Roma Allacciate le cinture, chiudete i boccaporti, mettete a nanna i bambini: a primavera lo tsunami sovranista sommergerà l'Europa. Tsunami? Magari sarà solo una marea, o meglio un'ondata, o forse appena qualche schizzo, delle gocce che non cambieranno di molto gli attuali equilibri a Bruxelles. Stando infatti all'ultimo sondaggio della Reuters, alle prossime elezioni le forze antieuropeiste, cioè Lega, M5s e i loro alleati continentali, pur in forte crescita, non riusciranno a superare quota 17 per cento dei seggi e resteranno ben lontani delle stanze dei bottoni. E, come accade da 65 anni, le istituzioni della Ue continuerà ad essere retta dal patto tra popolari, socialisti e liberali. Palazzo Chigi se ne farà una ragione.

Salvini e Di Maio, se puntano al ribaltone europeo per imporre le proprie ricette di politica economica, se contano di varare reddito di cittadinanza e flat tax senza pagare pegno, se sperano di fare manovre in deficit evitando la Trojka grazie a una Commissione amica, ebbene devono rifare i loro conti. Sovranisti e populisti sono in grande spolvero e alle elezioni di primavera raggiungeranno livelli mai visti prima. Il gruppo Effd, quello dei grillini, stando alla rilevazione diffusa da Termometro Politico, guadagnerebbe 14 seggi, passando da 45 a 59. Enf, dove c'è la Lega, quasi raddoppierebbe la sua consistenza: da 35 a 64. In tutto fanno 122 eurodeputati, che sono parecchi, ma lontani dalla maggioranza.

Popolari e socialisti sono in grossa difficoltà e perderebbero 39 e 35 seggi. In compenso i liberali ne conquisterebbero 36 in più. La somma dei tre partiti tradizionali fa 438, alla quale vanno aggiunti i 34 verdi e altri sparsi, senza considerare i 56 della sinistra e i 42 previsti per i conservatori. In conclusione nella futura assemblea di Bruxelles sui 705 deputati dell'assemblea almeno 480-490 saranno sicuramente europeisti.

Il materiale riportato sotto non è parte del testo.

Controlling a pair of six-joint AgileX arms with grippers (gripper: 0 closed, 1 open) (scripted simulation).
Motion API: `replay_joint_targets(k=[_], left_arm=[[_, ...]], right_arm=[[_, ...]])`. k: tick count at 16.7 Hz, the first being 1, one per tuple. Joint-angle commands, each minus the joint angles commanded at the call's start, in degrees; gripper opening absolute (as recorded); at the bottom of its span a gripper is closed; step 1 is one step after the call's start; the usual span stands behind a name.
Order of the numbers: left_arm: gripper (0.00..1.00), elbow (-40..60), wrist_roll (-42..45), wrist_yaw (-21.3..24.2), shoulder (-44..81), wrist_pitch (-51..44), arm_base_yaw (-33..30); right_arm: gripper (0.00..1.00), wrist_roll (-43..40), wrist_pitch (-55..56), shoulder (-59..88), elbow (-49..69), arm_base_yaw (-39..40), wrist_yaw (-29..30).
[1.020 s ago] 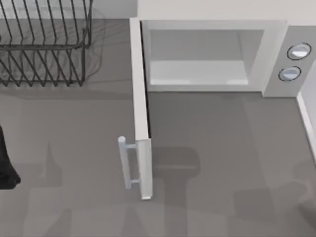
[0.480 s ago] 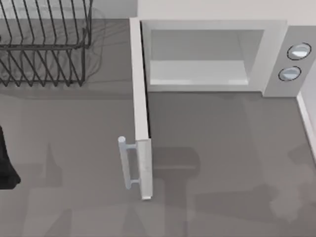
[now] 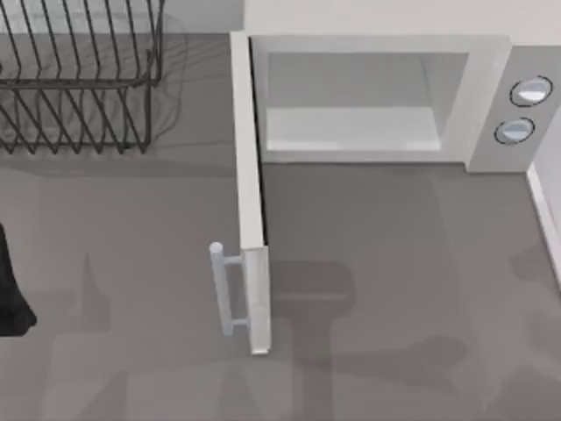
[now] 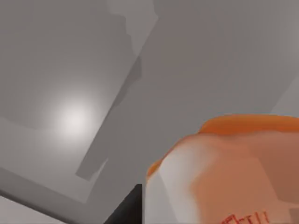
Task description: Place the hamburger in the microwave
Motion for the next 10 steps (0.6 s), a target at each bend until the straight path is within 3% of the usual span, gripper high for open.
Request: replay_joint_targets(k=[5, 10], left_arm=[[1.00, 0.00, 0.00, 0.00, 0.00, 0.00, 0.00], [1.00, 0.00, 0.00, 0.00, 0.00, 0.00, 0.00]], right_arm=[[0.00, 4.88, 6.04, 5.73, 4.09, 3.86, 1.87], [0.00, 17.62, 26.35, 22.67, 12.52, 13.86, 7.61]])
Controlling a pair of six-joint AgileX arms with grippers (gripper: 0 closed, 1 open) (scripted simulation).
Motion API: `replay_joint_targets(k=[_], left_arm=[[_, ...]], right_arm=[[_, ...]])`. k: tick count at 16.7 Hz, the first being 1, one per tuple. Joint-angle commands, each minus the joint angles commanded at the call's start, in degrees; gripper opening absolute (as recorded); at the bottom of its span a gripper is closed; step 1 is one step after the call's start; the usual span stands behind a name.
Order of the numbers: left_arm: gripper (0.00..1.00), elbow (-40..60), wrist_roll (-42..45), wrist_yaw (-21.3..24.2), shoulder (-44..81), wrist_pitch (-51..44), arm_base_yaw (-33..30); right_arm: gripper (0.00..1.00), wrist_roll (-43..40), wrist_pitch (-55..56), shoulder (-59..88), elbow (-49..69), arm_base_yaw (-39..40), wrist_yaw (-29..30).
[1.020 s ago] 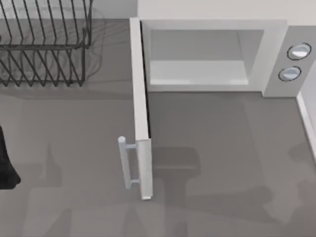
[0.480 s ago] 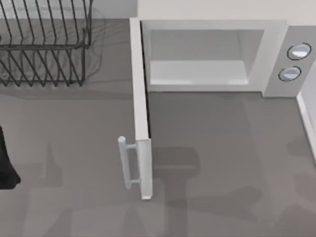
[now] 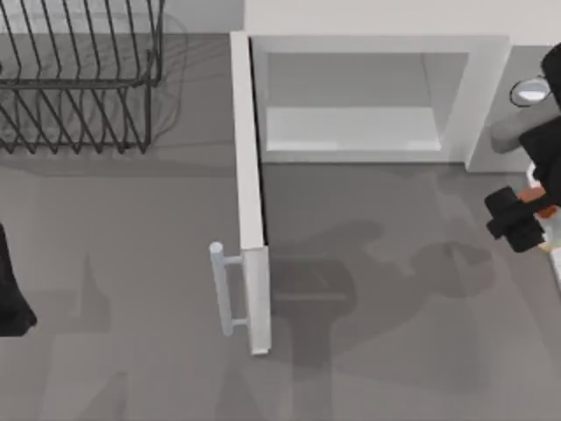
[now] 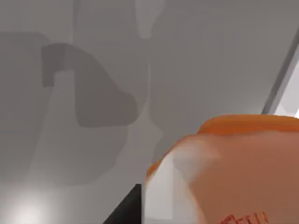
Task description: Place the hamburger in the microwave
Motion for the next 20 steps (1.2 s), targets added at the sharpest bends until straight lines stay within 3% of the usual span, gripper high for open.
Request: replay_joint_targets(k=[6, 11, 15, 20], left_arm=[[1.00, 0.00, 0.00, 0.00, 0.00, 0.00, 0.00], [1.00, 0.00, 0.00, 0.00, 0.00, 0.00, 0.00], [1.00, 0.00, 0.00, 0.00, 0.00, 0.00, 0.00], [1.00, 0.00, 0.00, 0.00, 0.00, 0.00, 0.00]], right_arm=[[0.00, 15.47, 34.39, 21.51, 9.14, 12.45, 10.94], [0.00, 23.65, 59.21, 34.13, 14.14, 19.46, 21.27], [0.00, 26.27, 68.87, 37.95, 16.17, 22.03, 27.08], [0.00, 26.55, 70.06, 38.25, 16.47, 22.34, 27.92]])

Se la presa del Parlamento sta sfumando, pochi cambiamenti sono in vista anche per la Commissione. Il presidente, che è il capo dell'esecutivo Ue, viene votato dal Parlamento, ma in realtà è scelto dai leader rappresentati nel Consiglio Europeo. Tra i governi dei 28 Paesi dell'Unione - quelli che decideranno - il Ppe è in testa, seguono gli esecutivi guidati da socialisti o dalla sinistra in generale (la Francia di Macron o la Grecia di Alexs Tsipras), poi i liberali. Di governi populisti c'è solo quello della Polonia, dell'Italia e dell'Ungheria di Viktor Orbán anche se quest'ultimo è un membro a tutti gli effetti del Partito popolare.

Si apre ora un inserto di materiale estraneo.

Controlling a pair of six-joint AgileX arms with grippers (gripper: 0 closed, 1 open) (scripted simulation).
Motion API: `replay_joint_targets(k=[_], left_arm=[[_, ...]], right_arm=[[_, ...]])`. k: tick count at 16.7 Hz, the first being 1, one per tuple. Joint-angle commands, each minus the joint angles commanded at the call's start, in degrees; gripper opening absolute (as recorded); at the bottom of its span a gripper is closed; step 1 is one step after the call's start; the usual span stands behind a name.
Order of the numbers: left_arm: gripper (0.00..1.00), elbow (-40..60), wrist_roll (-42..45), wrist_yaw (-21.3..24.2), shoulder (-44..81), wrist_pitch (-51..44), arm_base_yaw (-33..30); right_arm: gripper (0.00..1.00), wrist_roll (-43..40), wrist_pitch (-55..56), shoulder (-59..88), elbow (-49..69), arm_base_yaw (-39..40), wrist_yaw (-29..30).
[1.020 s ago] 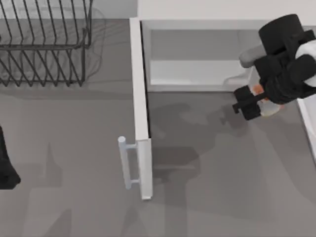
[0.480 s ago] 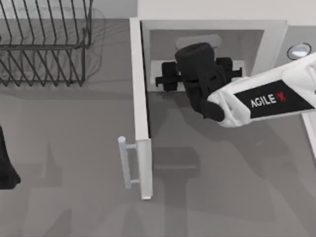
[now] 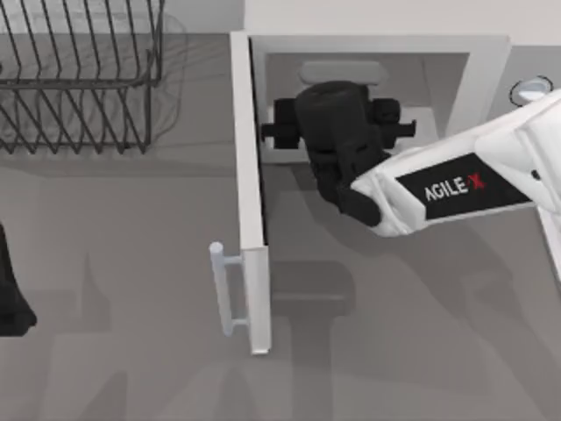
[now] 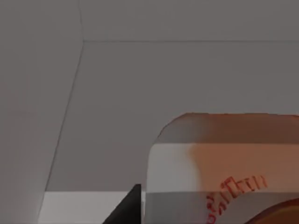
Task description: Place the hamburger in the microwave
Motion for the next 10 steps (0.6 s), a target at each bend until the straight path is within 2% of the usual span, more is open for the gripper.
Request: replay_joint_targets(k=[5, 10], left_arm=[[1.00, 0.00, 0.00, 0.00, 0.00, 0.00, 0.00], [1.00, 0.00, 0.00, 0.00, 0.00, 0.00, 0.00]], right_arm=[[0.00, -0.24, -1.86, 2.48, 3.76, -1.03, -0.56], [0.00, -1.52, -8.96, 12.84, 22.27, -3.58, -2.66]])
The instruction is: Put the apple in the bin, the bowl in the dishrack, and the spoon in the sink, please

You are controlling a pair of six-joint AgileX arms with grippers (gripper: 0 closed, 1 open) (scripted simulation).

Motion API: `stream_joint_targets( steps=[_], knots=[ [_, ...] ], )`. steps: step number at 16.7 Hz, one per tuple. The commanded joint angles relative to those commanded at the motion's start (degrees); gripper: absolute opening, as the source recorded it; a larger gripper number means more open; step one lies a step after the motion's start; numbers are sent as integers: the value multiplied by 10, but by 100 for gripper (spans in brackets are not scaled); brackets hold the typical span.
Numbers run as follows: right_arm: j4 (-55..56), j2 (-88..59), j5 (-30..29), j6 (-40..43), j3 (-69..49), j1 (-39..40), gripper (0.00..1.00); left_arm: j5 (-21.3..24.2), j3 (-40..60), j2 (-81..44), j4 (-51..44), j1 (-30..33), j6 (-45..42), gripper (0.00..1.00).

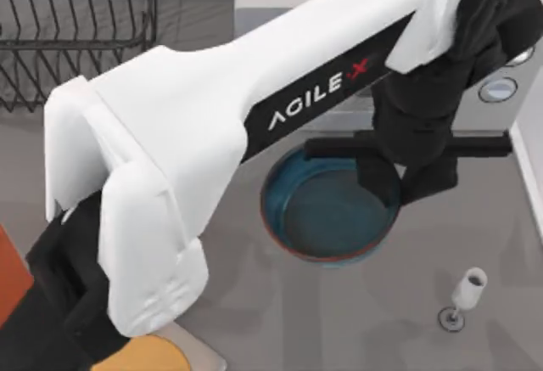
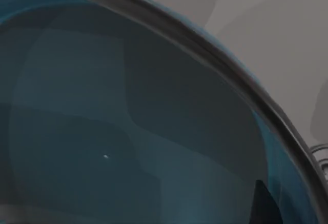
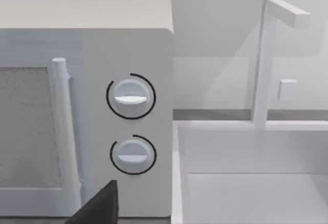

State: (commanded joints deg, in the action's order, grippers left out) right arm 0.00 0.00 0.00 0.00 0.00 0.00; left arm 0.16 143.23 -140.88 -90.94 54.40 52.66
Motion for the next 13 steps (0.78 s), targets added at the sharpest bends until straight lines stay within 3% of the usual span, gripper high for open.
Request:
stream_joint_targets(
  steps=[6, 13],
  knots=[
    [0, 0, 0, 0, 0, 0, 100, -3, -135, 197, 143, -91, -78, 0],
    [0, 0, 0, 0, 0, 0, 100, 32, -425, 603, 474, -340, -267, 0]
  ],
)
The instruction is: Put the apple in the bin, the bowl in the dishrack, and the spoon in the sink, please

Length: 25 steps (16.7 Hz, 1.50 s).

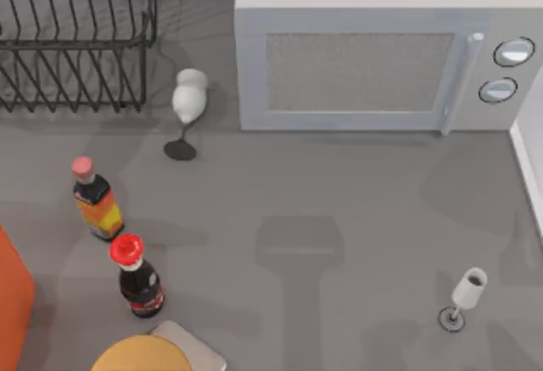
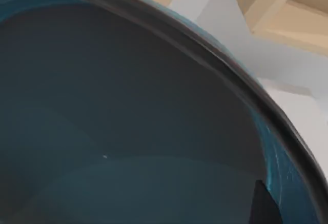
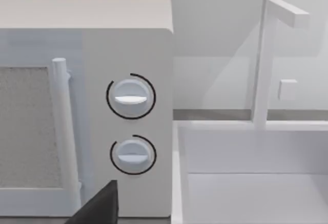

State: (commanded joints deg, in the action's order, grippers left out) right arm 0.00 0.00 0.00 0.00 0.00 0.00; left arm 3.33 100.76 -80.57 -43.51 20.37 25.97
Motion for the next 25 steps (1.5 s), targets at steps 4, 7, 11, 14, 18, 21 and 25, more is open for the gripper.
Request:
stream_joint_targets(
  steps=[4, 7, 11, 14, 18, 21, 25],
  knots=[
    [0, 0, 0, 0, 0, 0, 100, 37, -193, 186, 171, -155, -128, 0],
    [0, 0, 0, 0, 0, 0, 100, 64, -303, 267, 254, -246, -209, 0],
    [0, 0, 0, 0, 0, 0, 100, 85, -368, 296, 305, -306, -266, 0],
    [0, 0, 0, 0, 0, 0, 100, 85, -370, 296, 306, -307, -267, 0],
    [0, 0, 0, 0, 0, 0, 100, 83, -369, 286, 312, -305, -268, 0],
    [0, 0, 0, 0, 0, 0, 100, 79, -374, 230, 367, -299, -269, 0],
    [0, 0, 0, 0, 0, 0, 100, 65, -391, 95, 521, -285, -269, 0]
  ],
)
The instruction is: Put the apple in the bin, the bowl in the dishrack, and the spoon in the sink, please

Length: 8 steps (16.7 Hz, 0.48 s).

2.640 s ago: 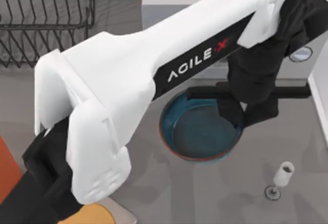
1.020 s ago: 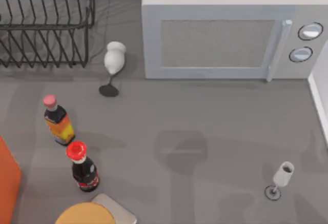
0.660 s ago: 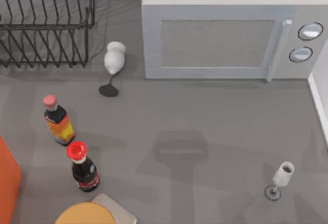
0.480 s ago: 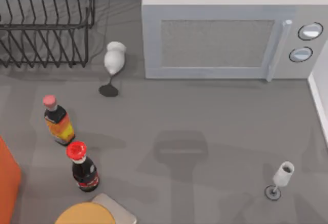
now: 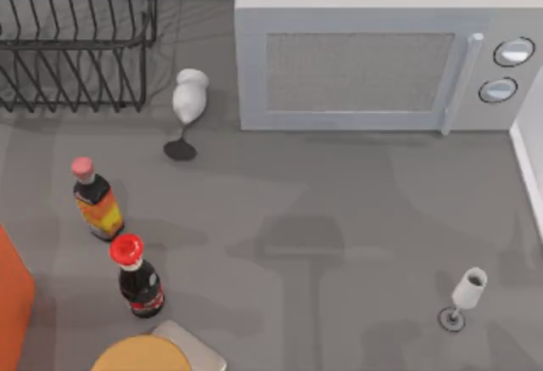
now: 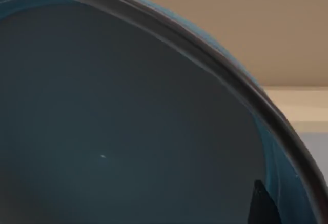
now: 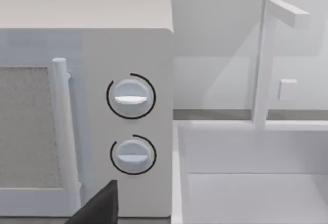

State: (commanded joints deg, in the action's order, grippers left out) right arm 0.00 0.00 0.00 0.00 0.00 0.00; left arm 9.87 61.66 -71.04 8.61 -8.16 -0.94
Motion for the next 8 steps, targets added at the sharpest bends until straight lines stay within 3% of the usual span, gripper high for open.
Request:
stream_joint_targets(
  steps=[8],
  knots=[
    [0, 0, 0, 0, 0, 0, 100, -32, -68, -253, 342, 36, 1, 0]
  ],
)
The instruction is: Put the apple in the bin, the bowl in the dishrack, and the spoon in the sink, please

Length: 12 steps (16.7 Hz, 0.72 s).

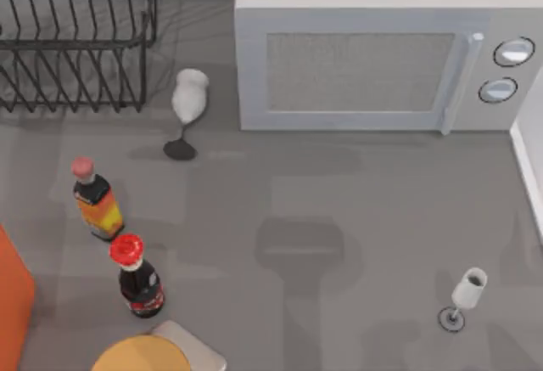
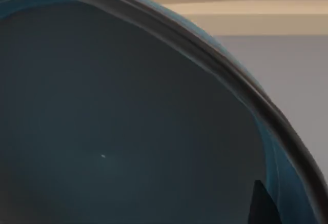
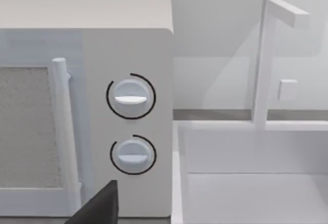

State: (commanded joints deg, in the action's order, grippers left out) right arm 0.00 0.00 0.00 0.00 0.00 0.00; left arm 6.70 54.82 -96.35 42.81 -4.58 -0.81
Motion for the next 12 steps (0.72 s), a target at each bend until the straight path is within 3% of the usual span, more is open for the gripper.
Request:
stream_joint_targets(
  steps=[8, 12],
  knots=[
    [0, 0, 0, 0, 0, 0, 100, -7, -19, -42, 48, 8, -1, 0],
    [0, 0, 0, 0, 0, 0, 100, -7, -19, -42, 48, 8, -1, 30]
  ],
)
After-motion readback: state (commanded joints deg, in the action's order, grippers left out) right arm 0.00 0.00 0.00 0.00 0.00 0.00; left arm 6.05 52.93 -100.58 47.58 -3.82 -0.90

I singoli commissari saranno quindi espressione delle famiglie politiche tradizionali, con degli innesti proporzionali di questi tre Paesi. Nulla fa pensare a cambiamenti radicali. Anche la lista dei papabili per la presidenza non fa immaginare a una rivoluzione imminente. L'ultimo arrivato è Alexander Stubb, ex premier della Finlandia, outsider del Ppe con una vocazione molto europeista. Il favorito rimane, l'attuale capogruppo all'Europarlamento Manfred Weber. Bavarese della Csu. In sintonia con il centrodestra italiano e anche con la Lega, ma non populista.